Good Fences, Great Friendship
Respecting privacy of neighbours is of paramount importance. A good neighbour, says Arthur Baer, a renowned American journalist and humourist, is a fellow who smiles at you over the back fence but does not climb over it. This is exactly the essence of respecting the privacy of a neighbour. This is one of the most important rights of a neighbour. Since neighbours live closest to one another, they have fair chance to know the private issues of neighbours which one would not like to be known to others. If one has come to know any such personal matter about one’s neighbour, one should keep it as secret as one’s own. Islam strictly prohibits to peep into the house of neighbours through windows, rooftops, balconies, etc. or try to surreptitiously gather information about the private matters of neighbours through espionage, cyberespionage, eavesdropping, bugging, wiretapping or by whatsoever means.

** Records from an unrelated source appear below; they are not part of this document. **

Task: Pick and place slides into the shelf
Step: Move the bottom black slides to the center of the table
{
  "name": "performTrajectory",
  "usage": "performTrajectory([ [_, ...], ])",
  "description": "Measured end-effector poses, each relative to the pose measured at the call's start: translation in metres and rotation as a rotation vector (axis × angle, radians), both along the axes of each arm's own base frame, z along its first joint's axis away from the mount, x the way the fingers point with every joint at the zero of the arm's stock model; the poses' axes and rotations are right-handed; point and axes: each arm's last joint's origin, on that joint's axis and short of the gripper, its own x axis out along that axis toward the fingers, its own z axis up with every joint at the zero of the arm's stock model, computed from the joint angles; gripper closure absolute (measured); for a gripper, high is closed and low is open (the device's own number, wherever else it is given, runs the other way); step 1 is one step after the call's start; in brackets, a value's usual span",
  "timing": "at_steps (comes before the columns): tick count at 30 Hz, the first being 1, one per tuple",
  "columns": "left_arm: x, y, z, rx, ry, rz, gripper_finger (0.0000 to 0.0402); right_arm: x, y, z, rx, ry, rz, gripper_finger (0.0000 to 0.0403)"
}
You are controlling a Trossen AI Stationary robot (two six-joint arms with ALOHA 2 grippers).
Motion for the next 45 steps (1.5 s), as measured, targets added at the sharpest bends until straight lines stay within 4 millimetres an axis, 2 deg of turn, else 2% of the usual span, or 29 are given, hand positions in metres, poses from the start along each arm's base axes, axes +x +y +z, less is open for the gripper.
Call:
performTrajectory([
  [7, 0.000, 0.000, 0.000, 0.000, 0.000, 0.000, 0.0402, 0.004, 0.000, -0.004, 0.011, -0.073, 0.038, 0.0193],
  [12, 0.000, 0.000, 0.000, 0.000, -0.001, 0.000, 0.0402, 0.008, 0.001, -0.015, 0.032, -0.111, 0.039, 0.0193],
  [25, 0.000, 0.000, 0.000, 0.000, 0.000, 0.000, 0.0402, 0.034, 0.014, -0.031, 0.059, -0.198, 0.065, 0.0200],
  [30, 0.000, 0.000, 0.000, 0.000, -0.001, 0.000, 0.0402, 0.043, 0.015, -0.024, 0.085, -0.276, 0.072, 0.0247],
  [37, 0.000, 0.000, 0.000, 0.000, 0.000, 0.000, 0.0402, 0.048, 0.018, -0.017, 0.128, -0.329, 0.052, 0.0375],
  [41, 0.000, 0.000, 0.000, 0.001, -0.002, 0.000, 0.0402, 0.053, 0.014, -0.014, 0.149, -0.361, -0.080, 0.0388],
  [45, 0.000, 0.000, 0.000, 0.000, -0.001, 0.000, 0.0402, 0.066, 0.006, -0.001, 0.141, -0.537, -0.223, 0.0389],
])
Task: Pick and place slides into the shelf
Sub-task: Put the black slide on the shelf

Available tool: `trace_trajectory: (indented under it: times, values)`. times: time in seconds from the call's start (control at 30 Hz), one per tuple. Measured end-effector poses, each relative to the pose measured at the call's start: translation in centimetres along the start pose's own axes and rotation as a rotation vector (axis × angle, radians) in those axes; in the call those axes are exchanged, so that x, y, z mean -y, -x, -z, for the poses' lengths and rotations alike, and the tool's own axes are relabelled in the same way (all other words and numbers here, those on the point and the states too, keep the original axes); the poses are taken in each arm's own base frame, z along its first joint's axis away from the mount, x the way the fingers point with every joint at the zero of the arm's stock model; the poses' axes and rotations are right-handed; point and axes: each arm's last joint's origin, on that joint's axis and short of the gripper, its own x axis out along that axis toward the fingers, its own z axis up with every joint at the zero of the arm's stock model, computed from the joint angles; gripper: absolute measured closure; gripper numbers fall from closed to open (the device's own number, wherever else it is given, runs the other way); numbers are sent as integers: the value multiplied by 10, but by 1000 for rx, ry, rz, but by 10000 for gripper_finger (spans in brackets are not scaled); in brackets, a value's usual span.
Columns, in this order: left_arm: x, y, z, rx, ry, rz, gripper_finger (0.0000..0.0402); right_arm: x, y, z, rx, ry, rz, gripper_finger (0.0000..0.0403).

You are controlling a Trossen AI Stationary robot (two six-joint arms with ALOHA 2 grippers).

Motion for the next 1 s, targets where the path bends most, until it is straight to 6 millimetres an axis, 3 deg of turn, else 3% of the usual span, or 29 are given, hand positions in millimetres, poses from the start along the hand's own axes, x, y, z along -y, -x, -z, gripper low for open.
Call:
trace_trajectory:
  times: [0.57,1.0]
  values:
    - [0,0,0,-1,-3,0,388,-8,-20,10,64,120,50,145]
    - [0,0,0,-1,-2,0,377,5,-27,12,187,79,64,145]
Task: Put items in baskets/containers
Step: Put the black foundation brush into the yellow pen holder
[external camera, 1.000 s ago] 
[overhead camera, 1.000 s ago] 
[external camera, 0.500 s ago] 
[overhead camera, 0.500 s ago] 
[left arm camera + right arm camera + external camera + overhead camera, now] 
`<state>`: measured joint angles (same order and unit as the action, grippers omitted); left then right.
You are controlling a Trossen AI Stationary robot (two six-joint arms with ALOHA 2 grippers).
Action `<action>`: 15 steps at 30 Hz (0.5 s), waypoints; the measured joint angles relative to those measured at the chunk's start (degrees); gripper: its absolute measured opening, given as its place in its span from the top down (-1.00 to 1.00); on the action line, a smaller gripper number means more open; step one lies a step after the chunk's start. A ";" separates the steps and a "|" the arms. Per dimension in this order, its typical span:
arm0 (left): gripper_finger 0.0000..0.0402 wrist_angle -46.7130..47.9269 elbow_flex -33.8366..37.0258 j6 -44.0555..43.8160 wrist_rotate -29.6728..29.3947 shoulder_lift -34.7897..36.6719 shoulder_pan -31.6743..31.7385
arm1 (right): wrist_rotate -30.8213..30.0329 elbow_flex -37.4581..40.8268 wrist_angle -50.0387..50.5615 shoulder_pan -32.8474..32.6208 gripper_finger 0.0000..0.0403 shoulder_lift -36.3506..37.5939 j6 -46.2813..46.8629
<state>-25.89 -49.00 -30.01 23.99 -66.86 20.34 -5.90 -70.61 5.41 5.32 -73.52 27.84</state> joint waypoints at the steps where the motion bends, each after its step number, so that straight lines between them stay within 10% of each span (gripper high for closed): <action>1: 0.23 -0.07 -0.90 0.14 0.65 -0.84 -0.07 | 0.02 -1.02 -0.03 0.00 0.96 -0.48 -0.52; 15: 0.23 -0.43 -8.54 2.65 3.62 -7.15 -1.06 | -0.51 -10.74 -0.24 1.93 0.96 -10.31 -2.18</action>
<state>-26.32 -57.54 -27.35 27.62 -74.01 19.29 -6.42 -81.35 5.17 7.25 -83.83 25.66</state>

As per Islamic instructions, seeking proper permission before entering neighbour’s house or any other’s is a must. The holy Qur’an says, “Believers, do not enter other’s house until you have acquired owner’s permission and greeted them.” (24:27) Prophet Muhammadﷺprovided safeguard to the privacy of an individual through an example saying that, “If someone peeps into your house without your permission and you in turn throw stone at him that injures his eyes, you shall not be at fault.” (Bukhari-6902) Hence, respecting neighbour’s privacy is the cornerstone of good neighbourliness. Someone has rightly said: Love your neighbours but do not forget to close your blinds.
Apart from this, Prophet Muhammadﷺhas also advised to present gift to neighbours no matter how small it is or send a bowl of special food prepared in your house, etc. Such small gestures cement the bond of love between neighbours. (Bukhari-6017, Tirmidhi-1833). The sole purpose of strong emphasis on the rights of neighbours is to establish peace, tranquillity and sense of togetherness in a society by fostering love, kindness, trust and sense of security among neighbours of different, caste, class, creed, race, and colour. Better neighbours, brighter days.